Task statement
Reproduce the records exactly through the line with "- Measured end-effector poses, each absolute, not".

○ ○ ○ ○ ○

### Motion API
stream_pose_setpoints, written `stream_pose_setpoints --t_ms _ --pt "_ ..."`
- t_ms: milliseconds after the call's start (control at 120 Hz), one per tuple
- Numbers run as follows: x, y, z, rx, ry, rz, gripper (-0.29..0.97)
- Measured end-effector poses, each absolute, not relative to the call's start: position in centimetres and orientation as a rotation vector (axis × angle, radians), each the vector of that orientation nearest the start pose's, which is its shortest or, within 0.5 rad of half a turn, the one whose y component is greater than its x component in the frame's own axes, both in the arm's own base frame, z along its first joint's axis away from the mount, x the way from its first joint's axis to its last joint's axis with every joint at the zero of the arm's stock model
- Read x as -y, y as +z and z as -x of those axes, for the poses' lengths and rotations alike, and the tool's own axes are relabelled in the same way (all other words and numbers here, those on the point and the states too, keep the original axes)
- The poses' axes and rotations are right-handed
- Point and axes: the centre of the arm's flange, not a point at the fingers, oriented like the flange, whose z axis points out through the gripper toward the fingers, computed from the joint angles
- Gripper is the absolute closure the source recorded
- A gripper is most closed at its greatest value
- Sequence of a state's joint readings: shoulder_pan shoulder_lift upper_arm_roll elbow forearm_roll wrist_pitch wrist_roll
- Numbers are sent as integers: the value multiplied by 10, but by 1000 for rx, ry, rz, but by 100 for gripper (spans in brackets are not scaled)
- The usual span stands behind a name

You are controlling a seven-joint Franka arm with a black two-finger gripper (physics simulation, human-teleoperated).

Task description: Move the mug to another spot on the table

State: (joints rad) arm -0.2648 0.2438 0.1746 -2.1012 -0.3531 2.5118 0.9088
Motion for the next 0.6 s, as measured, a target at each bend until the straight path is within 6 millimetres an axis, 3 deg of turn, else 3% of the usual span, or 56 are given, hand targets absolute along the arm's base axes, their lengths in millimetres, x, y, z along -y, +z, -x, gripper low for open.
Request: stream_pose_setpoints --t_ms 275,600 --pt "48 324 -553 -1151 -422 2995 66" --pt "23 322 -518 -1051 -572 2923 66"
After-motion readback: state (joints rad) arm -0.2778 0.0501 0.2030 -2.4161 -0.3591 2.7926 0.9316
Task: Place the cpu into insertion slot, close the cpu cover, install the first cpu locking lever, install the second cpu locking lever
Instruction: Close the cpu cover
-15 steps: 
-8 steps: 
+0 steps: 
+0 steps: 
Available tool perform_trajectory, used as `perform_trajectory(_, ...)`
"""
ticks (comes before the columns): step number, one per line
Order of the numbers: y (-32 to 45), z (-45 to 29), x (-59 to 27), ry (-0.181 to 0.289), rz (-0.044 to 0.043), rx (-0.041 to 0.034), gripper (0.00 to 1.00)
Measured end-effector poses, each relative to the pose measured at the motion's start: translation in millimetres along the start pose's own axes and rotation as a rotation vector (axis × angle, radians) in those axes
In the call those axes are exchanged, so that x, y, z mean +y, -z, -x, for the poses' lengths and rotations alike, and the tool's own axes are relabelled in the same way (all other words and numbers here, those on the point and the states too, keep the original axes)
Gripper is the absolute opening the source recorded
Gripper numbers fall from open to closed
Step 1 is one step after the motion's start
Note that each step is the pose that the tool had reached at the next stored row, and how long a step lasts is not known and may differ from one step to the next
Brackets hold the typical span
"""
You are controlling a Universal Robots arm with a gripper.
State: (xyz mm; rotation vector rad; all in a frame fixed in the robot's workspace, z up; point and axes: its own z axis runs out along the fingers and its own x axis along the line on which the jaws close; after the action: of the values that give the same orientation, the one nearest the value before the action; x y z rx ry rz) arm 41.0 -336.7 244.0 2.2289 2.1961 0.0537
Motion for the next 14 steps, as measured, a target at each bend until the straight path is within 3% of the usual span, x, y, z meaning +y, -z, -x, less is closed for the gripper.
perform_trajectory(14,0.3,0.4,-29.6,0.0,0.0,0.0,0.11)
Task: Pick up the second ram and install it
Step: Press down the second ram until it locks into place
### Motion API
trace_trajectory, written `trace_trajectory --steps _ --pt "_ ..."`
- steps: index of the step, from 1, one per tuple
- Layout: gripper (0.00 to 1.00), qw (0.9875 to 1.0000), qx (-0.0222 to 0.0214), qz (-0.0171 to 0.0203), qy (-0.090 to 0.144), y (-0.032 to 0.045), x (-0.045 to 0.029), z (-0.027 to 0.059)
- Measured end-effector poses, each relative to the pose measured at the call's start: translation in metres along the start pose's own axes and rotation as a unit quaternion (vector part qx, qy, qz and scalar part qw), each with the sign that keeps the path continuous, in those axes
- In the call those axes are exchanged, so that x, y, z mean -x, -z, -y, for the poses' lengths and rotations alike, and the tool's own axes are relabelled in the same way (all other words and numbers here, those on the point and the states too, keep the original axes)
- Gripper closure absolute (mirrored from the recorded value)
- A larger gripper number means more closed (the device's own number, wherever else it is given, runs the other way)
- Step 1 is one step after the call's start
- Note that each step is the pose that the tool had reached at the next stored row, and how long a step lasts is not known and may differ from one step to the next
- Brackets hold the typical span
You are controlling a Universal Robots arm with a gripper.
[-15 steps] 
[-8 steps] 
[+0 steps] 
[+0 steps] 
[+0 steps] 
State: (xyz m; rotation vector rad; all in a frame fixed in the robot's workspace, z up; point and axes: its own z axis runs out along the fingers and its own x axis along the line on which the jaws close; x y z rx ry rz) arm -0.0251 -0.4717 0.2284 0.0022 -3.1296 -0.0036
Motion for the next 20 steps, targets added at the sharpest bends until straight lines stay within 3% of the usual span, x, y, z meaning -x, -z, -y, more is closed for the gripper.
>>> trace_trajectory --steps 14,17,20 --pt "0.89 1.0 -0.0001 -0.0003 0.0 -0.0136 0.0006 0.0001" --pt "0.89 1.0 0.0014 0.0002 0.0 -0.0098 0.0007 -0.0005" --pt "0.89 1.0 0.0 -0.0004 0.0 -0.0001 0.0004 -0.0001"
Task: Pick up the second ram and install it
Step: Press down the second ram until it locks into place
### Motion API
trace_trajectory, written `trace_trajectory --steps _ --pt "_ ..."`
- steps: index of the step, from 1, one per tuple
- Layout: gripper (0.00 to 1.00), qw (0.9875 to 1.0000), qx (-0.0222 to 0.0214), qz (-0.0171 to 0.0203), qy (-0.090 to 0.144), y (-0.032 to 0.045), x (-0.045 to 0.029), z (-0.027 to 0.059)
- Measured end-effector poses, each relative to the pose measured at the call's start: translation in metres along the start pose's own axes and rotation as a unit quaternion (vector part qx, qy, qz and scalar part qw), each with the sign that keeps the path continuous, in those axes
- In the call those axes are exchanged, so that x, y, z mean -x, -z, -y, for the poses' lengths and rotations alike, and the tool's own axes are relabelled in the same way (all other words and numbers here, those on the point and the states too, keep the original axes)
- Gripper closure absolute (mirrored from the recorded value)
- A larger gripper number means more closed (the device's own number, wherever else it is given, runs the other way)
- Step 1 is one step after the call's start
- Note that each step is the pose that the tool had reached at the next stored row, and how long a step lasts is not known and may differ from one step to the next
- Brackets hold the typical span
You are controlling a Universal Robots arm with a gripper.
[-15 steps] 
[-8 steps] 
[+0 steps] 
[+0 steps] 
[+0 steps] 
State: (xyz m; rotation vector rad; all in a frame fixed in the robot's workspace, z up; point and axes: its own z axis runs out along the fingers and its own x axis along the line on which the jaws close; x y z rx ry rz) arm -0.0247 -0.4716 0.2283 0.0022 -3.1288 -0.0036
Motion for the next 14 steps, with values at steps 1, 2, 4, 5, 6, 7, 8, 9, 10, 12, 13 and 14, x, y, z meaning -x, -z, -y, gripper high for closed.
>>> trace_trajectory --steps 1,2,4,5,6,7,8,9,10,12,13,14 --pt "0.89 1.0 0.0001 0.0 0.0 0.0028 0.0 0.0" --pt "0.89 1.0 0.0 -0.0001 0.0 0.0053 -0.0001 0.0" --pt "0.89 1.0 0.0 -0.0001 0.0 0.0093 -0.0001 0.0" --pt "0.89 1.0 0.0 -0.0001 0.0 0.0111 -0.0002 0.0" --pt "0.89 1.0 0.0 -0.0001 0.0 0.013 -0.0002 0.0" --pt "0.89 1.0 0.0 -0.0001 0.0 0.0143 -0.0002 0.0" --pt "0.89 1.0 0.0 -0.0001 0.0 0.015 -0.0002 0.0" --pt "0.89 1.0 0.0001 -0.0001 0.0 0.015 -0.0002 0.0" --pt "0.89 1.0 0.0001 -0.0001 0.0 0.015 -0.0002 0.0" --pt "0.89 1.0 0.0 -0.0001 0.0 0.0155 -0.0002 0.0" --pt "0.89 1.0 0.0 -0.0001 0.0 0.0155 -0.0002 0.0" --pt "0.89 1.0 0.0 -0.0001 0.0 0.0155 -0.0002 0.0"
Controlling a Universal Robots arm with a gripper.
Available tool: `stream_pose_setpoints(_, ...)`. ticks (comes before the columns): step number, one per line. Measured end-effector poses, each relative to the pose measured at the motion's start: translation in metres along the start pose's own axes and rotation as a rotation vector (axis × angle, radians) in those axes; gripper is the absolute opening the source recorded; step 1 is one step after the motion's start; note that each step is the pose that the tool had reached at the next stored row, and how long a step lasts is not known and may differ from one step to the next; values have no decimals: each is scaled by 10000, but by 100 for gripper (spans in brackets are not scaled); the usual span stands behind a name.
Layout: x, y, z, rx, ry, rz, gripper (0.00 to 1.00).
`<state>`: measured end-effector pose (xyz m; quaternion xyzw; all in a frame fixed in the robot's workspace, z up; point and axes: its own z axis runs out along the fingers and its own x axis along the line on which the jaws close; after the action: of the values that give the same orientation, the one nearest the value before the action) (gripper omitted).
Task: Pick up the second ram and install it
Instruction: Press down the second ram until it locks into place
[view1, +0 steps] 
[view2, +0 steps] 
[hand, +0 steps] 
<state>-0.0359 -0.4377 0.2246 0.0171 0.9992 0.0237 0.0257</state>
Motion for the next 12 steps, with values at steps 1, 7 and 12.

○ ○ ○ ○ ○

Output
### Motion API
stream_pose_setpoints, written `stream_pose_setpoints --t_ms _ --pt "_ ..."`
- t_ms: milliseconds after the call's start (control at 120 Hz), one per tuple
- Numbers run as follows: x, y, z, rx, ry, rz, gripper (-0.29..0.97)
- Measured end-effector poses, each absolute, not relative to the call's start: position in centimetres and orientation as a rotation vector (axis × angle, radians), each the vector of that orientation nearest the start pose's, which is its shortest or, within 0.5 rad of half a turn, the one whose y component is greater than its x component in the frame's own axes, both in the arm's own base frame, z along its first joint's axis away from the mount, x the way from its first joint's axis to its last joint's axis with every joint at the zero of the arm's stock model

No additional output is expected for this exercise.